Dative Sickness

This jupyter notebook contains all the information necessary to replicate the study in Dative Sickness: A Phylogenetic Analysis of Argument Structure Evolution in Germanic. The notebook and supporting files are available as a repository on GitHub: https://github.com/evoling/dative-sickness. A static (read-only, non-interactive) version can be found at http://evoling.github.io/dative-sickness/.

0. Setup

Before we start, check that necessary tools are present, and that we can find all the necessary data files. Click on the box below to select it and press the Run Cell button (the rightward-facing triangle). The selection automatically progresses to the next cell, so you can work through the notebook by pressing Run Cell repeatedly.

In [1]:
# Is BayesTraits installed?
from subprocess import check_output
from hashlib import md5
import rpy2
# this will raise a CalledProcessError if BayesTraits isn't installed and on the path
BAYESTRAITS = check_output(["which", "BayesTraits"]).strip()
# document which version of the binary we are using
print("Binary version (md5 hash):", md5(open(BAYESTRAITS, "rb").read()).hexdigest())
Binary version (md5 hash): 0b6a340317053e4cbf7ad86e059ded43

This notebook is written in python version 3, and requires the jupyter and rpy2 libraries and their dependencies, which can be installed using the command pip install jupyter rpy2. The rpy2 library is a bridge to the R statistical language, which should also be installed, along with the R library ape (installed within R using install.packages("ape")).
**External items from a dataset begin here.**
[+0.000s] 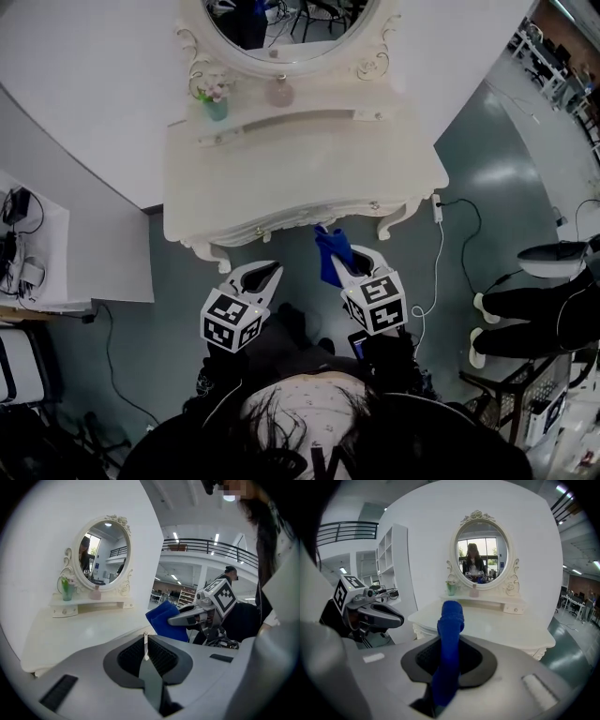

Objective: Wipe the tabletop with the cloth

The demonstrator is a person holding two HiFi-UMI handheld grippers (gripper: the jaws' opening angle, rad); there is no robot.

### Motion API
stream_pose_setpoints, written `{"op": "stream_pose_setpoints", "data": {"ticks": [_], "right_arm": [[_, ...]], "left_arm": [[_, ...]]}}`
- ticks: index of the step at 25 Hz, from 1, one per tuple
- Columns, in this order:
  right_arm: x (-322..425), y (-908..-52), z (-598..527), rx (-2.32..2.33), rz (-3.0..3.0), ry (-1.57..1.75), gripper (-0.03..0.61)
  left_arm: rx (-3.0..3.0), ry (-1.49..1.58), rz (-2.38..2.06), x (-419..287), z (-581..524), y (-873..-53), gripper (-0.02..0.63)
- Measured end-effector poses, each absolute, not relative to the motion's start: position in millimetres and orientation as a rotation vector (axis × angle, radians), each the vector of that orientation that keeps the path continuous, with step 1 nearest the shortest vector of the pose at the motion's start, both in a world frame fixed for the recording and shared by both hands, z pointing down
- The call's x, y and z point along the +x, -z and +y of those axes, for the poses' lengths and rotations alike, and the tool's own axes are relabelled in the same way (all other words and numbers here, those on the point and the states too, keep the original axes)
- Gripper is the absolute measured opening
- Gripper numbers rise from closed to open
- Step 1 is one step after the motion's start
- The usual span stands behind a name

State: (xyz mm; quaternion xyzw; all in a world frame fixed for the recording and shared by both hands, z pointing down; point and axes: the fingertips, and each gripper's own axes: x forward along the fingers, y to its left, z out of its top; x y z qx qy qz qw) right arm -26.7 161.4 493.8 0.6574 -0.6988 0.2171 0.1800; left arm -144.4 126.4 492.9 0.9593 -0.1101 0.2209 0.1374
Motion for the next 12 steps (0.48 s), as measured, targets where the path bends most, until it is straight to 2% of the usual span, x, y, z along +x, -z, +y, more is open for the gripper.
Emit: {"op": "stream_pose_setpoints", "data": {"ticks": [12], "right_arm": [[-18, -497, 249, 1.808, -2.032, -0.601, 0.076]], "left_arm": [[2.779, -0.688, -0.311, -122, 241, -495, 0.002]]}}
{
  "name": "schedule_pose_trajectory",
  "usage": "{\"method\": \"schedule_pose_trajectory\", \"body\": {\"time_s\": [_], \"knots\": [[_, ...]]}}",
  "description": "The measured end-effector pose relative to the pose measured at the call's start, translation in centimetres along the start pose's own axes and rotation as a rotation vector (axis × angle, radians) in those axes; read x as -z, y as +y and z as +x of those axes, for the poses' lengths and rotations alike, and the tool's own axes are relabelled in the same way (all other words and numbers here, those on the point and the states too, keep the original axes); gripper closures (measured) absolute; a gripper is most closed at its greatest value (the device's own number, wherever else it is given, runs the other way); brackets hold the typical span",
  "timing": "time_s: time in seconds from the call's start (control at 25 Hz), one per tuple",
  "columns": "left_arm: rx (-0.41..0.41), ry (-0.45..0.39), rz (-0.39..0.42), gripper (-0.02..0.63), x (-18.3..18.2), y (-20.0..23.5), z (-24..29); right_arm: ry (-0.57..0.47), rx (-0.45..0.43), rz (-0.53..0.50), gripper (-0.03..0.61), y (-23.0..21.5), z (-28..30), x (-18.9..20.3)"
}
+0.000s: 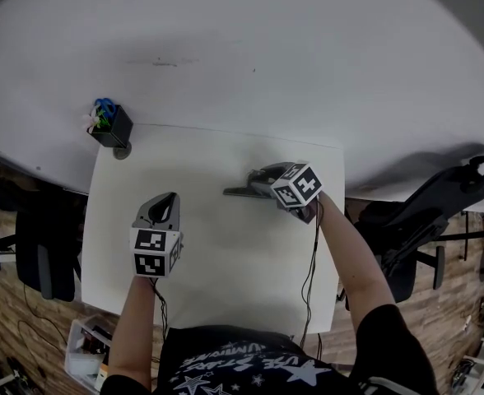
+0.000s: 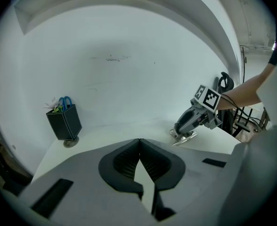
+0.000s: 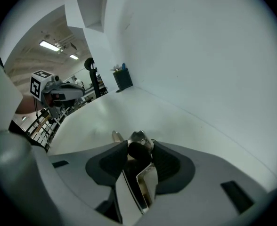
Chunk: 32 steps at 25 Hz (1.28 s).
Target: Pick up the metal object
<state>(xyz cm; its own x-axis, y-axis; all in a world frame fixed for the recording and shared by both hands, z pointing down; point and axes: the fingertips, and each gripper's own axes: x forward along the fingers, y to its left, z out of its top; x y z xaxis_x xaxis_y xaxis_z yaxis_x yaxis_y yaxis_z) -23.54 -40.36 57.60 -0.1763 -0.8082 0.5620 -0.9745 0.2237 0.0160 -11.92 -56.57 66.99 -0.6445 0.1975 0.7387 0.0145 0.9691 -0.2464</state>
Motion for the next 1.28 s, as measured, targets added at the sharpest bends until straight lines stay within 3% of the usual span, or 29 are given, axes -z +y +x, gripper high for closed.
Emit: {"method": "schedule_pose_trajectory", "body": {"time_s": [0.24, 0.64, 1.28], "knots": [[-0.004, 0.011, -0.012, 0.595, 0.6, 0.4, 0.2, -0.002, -0.067, 0.053, 0.427, 0.7, 0.2, 0.0], [0.003, -0.003, -0.01, 0.595, 0.4, 0.2, -0.7, 0.006, -0.085, -0.076, 0.5, 3.6, -1.5, -0.6], [0.051, -0.061, 0.016, 0.595, -0.7, 0.0, -5.7, -0.083, 0.04, -0.04, 0.52, 8.6, -6.3, -1.3]]}}
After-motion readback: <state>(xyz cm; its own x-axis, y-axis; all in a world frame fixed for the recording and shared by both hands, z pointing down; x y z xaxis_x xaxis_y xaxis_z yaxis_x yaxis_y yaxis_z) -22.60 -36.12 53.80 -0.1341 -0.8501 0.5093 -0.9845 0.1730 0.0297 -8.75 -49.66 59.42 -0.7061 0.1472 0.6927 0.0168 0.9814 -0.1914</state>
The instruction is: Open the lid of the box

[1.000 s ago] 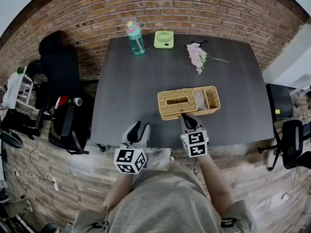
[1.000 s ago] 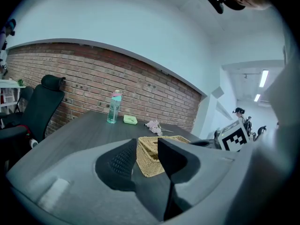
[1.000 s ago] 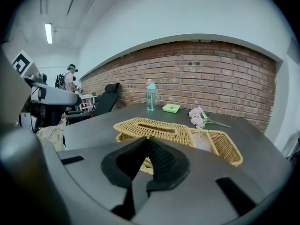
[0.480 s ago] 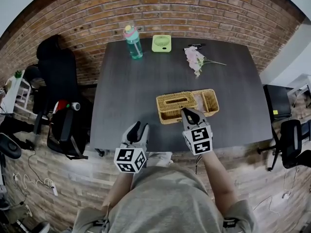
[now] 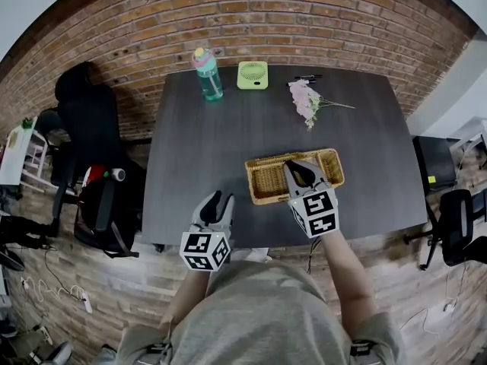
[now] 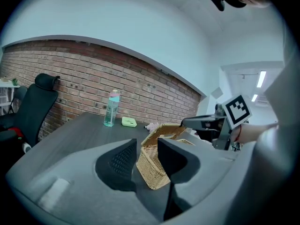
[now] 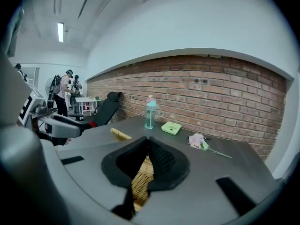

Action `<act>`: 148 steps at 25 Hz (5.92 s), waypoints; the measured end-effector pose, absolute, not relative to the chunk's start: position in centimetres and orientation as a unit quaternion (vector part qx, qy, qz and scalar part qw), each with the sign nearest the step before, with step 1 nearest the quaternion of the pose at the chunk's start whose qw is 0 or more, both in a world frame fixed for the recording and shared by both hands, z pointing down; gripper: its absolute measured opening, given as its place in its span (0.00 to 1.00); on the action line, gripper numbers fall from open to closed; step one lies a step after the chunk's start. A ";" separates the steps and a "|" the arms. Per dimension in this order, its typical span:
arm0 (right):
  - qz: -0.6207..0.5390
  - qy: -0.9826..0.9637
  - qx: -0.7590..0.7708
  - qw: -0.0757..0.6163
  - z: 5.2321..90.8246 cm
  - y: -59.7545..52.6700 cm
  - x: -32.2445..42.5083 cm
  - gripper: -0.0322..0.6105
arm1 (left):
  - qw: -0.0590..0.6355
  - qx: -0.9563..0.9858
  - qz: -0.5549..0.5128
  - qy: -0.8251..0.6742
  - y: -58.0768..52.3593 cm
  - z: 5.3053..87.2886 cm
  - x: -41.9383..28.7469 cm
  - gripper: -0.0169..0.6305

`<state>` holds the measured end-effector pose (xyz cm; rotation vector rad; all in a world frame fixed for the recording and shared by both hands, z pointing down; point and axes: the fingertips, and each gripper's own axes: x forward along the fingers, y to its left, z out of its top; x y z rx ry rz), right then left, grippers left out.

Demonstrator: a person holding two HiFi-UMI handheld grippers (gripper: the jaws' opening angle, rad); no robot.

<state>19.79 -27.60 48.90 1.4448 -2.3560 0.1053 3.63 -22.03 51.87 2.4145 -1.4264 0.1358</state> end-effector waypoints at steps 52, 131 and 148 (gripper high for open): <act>0.090 -0.826 0.494 0.254 54.5 -44.6 18.6 0.08 | 0.194 0.840 0.071 -0.501 -27.8 54.5 3.0 0.23; 0.080 -0.815 0.564 0.108 48.6 -18.8 19.0 0.05 | 0.157 0.863 0.049 -0.477 -15.7 50.9 4.0 0.16; 0.081 -0.810 0.576 0.078 49.9 -11.9 19.7 0.05 | 0.137 0.878 0.052 -0.455 -12.9 50.6 5.3 0.07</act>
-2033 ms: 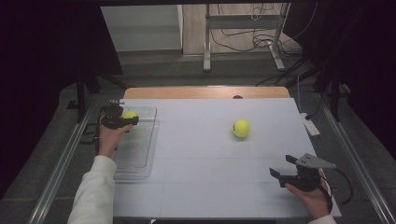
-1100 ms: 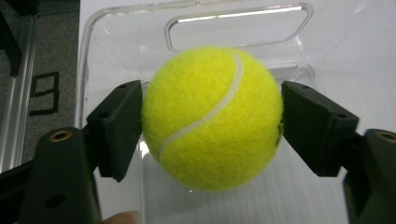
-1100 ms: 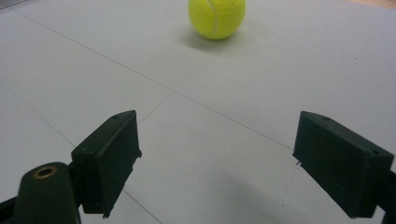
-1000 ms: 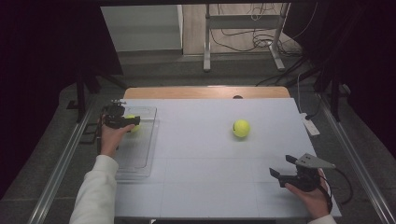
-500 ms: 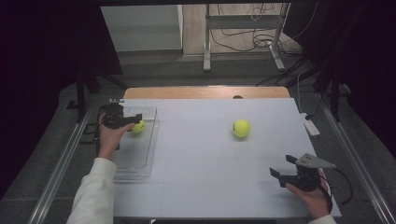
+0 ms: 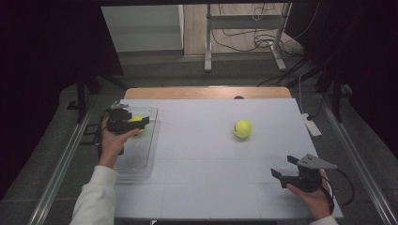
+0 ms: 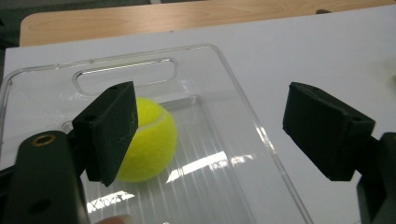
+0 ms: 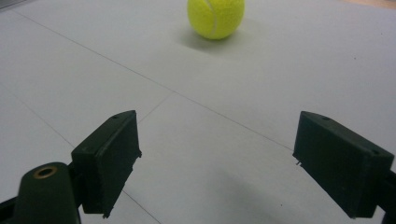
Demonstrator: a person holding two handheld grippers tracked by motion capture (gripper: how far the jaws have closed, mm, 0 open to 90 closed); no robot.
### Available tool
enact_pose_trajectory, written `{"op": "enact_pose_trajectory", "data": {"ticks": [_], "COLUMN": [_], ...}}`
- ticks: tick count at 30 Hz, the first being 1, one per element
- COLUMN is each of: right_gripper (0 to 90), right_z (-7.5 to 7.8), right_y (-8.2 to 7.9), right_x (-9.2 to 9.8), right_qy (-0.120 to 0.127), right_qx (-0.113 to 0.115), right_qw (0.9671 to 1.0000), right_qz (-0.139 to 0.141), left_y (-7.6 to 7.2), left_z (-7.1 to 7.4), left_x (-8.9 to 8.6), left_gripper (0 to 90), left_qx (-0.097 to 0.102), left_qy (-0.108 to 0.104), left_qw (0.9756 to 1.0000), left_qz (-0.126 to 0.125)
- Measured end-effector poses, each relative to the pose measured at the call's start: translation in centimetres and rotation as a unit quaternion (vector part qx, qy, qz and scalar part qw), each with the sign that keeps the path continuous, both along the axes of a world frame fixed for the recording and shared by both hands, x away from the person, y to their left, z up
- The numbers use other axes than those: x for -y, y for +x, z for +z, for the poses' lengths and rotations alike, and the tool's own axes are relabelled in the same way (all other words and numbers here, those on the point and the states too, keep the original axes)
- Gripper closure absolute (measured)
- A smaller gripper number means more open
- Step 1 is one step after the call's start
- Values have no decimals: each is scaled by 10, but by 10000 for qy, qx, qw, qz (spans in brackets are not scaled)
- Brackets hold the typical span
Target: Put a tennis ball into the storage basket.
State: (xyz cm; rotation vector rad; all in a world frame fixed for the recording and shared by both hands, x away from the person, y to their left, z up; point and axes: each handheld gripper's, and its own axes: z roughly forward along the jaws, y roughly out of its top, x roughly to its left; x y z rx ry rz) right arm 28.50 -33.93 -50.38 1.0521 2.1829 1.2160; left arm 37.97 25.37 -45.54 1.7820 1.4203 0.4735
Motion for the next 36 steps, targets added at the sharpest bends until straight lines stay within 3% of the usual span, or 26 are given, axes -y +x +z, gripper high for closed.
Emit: {"op": "enact_pose_trajectory", "data": {"ticks": [5, 14, 21, 26, 29, 36], "right_gripper": [147, 146, 147, 147, 147, 147], "right_z": [0, -1, -2, -3, -3, -2], "right_y": [1, 5, 6, 5, 5, 4], "right_x": [0, -4, -7, -6, -5, -5], "right_qy": [14, 30, -22, -95, -82, -74], "right_qx": [-12, -56, -74, -63, -64, -47], "right_qw": [10000, 10000, 10000, 9999, 9999, 10000], "right_qz": [17, 25, 20, 7, 0, 33], "left_y": [-7, -18, -24, -28, -30, -37], "left_z": [2, 2, 2, 7, 9, 17], "left_x": [7, 15, 23, 27, 32, 39], "left_gripper": [196, 197, 194, 195, 193, 191], "left_qx": [78, 172, 227, 313, 347, 494], "left_qy": [24, -180, -339, -619, -583, -737], "left_qw": [9999, 9990, 9974, 9949, 9946, 9918], "left_qz": [-120, -371, -598, -734, -792, -925]}}
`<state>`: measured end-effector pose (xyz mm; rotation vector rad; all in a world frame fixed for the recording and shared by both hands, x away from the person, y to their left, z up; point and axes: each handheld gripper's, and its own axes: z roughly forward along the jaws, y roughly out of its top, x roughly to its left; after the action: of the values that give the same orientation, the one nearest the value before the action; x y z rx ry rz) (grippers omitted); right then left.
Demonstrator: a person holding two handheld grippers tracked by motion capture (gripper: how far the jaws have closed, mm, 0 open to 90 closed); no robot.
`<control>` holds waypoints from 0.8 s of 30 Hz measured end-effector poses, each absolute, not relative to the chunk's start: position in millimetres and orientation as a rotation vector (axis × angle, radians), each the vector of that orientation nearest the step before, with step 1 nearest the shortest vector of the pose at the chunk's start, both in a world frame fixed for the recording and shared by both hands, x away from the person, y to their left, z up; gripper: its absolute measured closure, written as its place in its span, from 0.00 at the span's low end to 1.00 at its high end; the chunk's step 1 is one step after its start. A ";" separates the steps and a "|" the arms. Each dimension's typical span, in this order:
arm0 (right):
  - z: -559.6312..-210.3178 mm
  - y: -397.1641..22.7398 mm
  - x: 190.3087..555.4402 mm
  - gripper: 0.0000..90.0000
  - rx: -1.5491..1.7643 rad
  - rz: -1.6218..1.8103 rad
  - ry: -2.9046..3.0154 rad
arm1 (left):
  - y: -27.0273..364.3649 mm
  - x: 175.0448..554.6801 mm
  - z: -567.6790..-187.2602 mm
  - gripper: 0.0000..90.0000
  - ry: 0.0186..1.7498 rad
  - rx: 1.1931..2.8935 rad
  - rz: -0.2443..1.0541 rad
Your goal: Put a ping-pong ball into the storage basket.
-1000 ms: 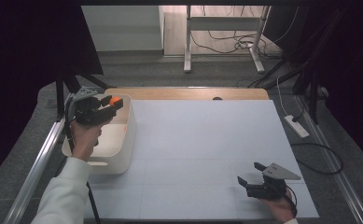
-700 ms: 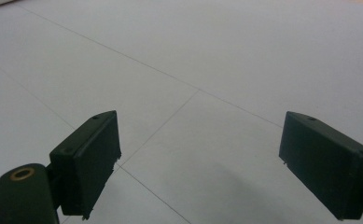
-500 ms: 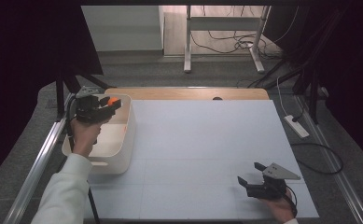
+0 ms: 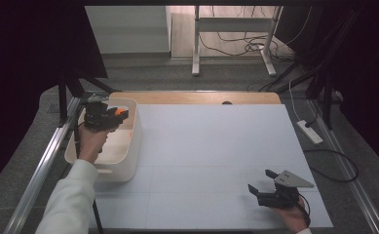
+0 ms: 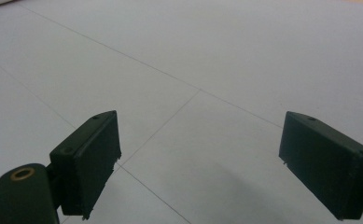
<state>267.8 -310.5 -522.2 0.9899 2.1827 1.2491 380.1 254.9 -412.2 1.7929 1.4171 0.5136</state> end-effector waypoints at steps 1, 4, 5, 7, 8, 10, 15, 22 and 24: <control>-522.1 -310.8 267.8 0.14 0.991 1.250 2.181 | 254.4 380.3 -412.8 0.56 1.420 1.803 0.517; -522.2 -311.1 268.0 0.14 0.995 1.255 2.179 | 251.3 380.7 -413.9 0.56 1.415 1.839 0.539; -522.2 -311.0 267.9 0.14 0.994 1.254 2.179 | 250.6 380.8 -414.1 0.56 1.416 1.841 0.539; -522.1 -310.9 267.9 0.14 0.991 1.248 2.180 | 249.9 381.2 -414.1 0.55 1.417 1.844 0.538; -522.1 -310.9 267.8 0.14 0.991 1.248 2.180 | 249.6 381.2 -414.1 0.55 1.416 1.846 0.541; -522.1 -310.9 267.8 0.14 0.991 1.252 2.179 | 249.7 381.1 -414.1 0.55 1.417 1.845 0.538; -522.2 -310.9 267.8 0.14 0.993 1.252 2.179 | 251.3 380.5 -413.6 0.55 1.413 1.833 0.543; -522.2 -311.0 267.8 0.14 0.993 1.252 2.179 | 251.4 378.7 -411.8 0.55 1.406 1.820 0.546; -522.1 -311.0 267.8 0.14 0.992 1.252 2.178 | 251.1 377.8 -411.1 0.55 1.394 1.817 0.547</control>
<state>267.8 -311.0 -522.1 0.9925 2.1783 1.2519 377.8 251.1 -411.1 1.8175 1.3939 0.5471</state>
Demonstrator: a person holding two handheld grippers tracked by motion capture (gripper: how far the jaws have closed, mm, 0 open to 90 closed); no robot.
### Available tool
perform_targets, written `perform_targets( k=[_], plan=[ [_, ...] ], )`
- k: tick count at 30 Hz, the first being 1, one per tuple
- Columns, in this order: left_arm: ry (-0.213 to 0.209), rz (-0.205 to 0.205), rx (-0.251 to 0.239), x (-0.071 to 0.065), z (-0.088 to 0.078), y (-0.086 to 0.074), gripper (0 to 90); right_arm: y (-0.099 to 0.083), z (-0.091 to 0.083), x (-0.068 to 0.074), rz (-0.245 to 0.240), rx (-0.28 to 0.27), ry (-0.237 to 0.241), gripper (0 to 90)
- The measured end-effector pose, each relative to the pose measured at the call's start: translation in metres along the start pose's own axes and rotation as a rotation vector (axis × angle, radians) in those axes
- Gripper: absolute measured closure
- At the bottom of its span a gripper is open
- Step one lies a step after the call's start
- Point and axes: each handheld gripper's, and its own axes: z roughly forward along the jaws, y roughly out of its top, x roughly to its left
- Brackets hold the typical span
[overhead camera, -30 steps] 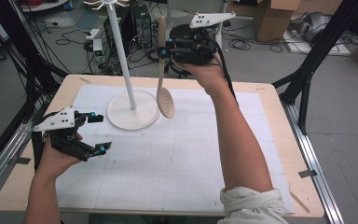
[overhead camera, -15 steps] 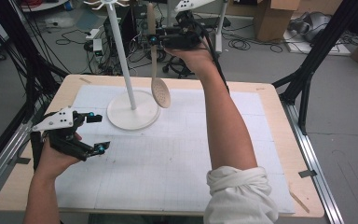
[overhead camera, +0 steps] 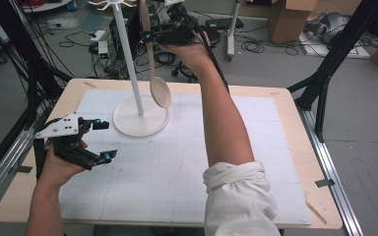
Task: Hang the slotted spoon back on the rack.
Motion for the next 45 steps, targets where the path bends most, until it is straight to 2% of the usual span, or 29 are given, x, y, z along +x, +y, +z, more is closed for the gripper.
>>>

The workflow assumes a unix-like system, such as MacOSX or Linux.

In [2]:
# Are the data files present
from os.path import exists
DATAFILE = "data/GmcArgStrucStates.csv"
assert exists(DATAFILE)
TREEFILE = "data/germanic-tree-2.tre"
assert exists(TREEFILE)
In [4]:
# Setup for using R through python
%load_ext rpy2.ipython
%Rpush TREEFILE
In [5]:
%%R
# Check the reference tree
library("ape")
plot(read.nexus(TREEFILE), no.margin=TRUE)

1. MULTISTATE test: All Models

This test runs a multistate analysis of every possible model of evolution, defined by constraining a subset of the transition probabilities to zero. The unconstrained model (i.e. the model which estimates all transitions) is:

A N D
A qAN qAD
N qNA qND
D qDA qDN

The Dative sickness model is defined as:

A N D
A qAN qAD
N 0 0
D 0 qDN

The following snippet creates BayesTraits command files for all possible models, as well a shell script RUNFILE to run them. This produces a MULTISTATE analysis using Maximum Likelihood. Testing showed that 1000 repeats of the ML test ensures a stable response.

In [6]:
from itertools import chain, combinations
RUNFILE = "build/runfile.sh"

transitions = ["q"+i+j for i in "ADN" for j in "ADN" if i != j]

def all_subsets(ss):
    return chain([None], *map(lambda x: combinations(ss, x), range(1, len(ss))))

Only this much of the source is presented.